What do we need: title, icon, screenshot, comments, ratings, description.

Access rights (privileges needed for the app to run)? There's no technical solution for now anyway, so ignore it.

Categories for apps:

  • use the ones from .desktop files?
  • should we have same categorization in app menu and app store? => probably different
  • tree structure doesn't scale
  • http://www.appbrain.com/
  • http://instantwatcher.com
  • amazon
    • good thing here is the tags that are proposed after a search: they're used to split results in equal groups (and not all tags are proposed)
    • no huge list of results, but pages of results
  • tags: a defined set of common tags. No free-form. find apps per mime-types

One-level of navigation. We don't want to have deep navigation. => toplevel categories. And then, inside of this, you can filter it down: keywords. There's no real way to display all tags in a reasonable to the user anyway.
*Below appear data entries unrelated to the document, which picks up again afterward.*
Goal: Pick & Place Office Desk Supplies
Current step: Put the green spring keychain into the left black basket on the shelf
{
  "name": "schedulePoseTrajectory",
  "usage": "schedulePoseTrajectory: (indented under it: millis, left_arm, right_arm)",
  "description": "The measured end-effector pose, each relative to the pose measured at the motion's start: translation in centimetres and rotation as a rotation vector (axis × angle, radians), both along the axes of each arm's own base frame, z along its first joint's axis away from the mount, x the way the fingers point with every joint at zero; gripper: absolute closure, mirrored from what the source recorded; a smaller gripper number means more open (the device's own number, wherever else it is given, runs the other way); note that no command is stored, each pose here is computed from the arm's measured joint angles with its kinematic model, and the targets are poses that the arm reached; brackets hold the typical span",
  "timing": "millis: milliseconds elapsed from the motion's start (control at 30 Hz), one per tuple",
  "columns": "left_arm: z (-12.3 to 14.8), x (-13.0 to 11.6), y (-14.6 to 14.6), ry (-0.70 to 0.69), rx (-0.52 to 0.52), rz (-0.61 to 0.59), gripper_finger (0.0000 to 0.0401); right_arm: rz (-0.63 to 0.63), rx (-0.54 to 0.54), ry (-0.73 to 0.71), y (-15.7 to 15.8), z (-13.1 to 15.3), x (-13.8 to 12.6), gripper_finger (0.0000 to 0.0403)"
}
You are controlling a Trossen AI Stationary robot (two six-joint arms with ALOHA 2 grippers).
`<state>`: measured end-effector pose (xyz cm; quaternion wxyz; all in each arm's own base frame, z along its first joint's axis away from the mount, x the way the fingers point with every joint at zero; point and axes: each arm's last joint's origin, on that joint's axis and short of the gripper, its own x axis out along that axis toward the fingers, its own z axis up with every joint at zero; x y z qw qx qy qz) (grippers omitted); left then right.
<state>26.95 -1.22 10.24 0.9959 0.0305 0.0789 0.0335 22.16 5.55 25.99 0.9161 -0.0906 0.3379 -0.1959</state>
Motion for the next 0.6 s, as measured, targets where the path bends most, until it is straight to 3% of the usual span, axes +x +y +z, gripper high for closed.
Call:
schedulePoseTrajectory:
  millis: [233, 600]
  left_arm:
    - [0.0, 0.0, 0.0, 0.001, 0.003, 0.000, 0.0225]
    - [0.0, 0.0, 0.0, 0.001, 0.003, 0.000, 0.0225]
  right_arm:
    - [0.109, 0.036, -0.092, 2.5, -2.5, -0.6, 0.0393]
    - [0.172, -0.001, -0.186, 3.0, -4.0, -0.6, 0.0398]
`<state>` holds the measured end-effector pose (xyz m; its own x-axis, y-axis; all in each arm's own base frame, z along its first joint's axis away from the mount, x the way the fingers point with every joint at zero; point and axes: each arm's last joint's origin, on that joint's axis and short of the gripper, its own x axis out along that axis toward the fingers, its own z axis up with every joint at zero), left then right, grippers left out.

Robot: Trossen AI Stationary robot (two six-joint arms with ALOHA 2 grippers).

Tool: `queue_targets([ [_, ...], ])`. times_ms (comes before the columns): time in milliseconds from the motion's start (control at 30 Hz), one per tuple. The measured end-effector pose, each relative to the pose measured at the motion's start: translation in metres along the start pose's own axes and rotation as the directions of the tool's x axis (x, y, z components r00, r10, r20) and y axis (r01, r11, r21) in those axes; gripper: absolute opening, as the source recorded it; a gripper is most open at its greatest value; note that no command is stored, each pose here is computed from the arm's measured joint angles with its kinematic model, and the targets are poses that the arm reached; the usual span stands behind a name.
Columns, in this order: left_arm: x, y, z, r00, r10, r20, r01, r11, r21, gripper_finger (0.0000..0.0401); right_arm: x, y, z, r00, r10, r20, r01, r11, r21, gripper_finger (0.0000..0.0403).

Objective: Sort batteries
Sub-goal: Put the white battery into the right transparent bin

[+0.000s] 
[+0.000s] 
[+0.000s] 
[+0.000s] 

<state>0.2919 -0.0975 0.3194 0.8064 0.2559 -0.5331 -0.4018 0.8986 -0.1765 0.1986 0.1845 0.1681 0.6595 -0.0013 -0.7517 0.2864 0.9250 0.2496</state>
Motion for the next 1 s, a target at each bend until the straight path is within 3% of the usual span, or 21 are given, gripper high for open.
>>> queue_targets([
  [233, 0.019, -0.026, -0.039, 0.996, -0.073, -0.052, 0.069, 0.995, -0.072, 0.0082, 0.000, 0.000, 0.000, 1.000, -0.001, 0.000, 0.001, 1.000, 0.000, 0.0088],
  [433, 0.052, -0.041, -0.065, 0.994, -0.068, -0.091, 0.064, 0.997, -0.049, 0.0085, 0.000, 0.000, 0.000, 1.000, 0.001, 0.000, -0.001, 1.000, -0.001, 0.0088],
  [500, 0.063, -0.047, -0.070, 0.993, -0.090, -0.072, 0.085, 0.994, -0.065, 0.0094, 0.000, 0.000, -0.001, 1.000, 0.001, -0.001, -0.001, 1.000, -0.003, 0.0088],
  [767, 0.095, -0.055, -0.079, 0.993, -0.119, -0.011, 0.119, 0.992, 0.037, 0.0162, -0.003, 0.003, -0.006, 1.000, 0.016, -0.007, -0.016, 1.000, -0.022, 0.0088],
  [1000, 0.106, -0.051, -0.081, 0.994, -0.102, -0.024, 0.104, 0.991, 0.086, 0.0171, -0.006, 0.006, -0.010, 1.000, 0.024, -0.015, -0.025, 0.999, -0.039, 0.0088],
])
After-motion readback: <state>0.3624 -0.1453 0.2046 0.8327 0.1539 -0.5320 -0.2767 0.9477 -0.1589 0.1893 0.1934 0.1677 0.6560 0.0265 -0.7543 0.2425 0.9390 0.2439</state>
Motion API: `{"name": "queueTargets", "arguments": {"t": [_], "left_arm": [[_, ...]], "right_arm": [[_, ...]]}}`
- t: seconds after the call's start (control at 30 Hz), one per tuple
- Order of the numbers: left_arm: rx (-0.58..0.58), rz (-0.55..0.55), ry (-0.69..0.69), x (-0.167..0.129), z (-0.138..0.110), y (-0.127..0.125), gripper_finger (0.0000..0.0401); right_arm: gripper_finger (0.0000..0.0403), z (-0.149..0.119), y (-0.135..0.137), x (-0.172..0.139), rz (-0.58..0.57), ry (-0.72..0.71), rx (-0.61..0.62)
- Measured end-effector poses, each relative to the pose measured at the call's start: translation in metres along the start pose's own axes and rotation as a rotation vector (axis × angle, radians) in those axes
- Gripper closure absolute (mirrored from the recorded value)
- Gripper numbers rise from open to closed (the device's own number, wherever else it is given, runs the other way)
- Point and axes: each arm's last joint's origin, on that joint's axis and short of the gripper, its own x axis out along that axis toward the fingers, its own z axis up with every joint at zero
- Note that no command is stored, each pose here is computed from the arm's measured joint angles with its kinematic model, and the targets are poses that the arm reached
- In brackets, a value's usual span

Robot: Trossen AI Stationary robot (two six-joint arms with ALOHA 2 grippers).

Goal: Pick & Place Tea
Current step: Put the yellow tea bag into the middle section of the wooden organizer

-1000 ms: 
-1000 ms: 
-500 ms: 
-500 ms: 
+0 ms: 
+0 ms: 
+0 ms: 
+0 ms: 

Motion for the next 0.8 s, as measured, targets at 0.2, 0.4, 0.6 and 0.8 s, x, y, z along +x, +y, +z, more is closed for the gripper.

default order of apps should make sense: top 5 apps should be the 5 apps people want.

Native app vs website?

  • website enables easy sharing with other people Use software center as a basis

  • finding an app is not good at the moment

  • once you're on the page of one app, it's quite okay (not perfect) How to find apps:

  • front-page:

    • first level of categories (5-10)
    • featured apps
  • second level:
    • something at the top (featured/recommend apps)
    • then, below, list of results
    • display a small set of tags (most-used in the list of results) to help user filter?
  • search interface should not really be different from browse interface
  • the way people find apps has to be "web-like" we need a web version of the app to have it indexed by google (people look on google) is there a good reason we need a native version of the app?

Conclusion:

  • no tree view
  • get results immediately
  • 1 or 2 steps only
  • keywords
  • filtering on the result page
  • indexed by google, a link to share the app
  • web page and native client need to work together/interop
  • we can use debian tags
  • packages enhancing package X should be displayed on the page of package X (like Software Center does). Useful for plugins, addons.
  • top results are important. We want recommendations there (popular apps, related to what user has already installed, etc.)
  • add "Launch" button to app pages
  • maybe just get rid of "install button", and merge with "Launch" (ie, automatically install if needed) web site: should be shared between distros? Or per distro?

Main question: use Ubuntu Software Center + build a web site OR just build web site

share code between web interface & native interface to avoid too much duplication of efforts

keep in mind tablets. Also possibly make use of multitouch where it makes sense.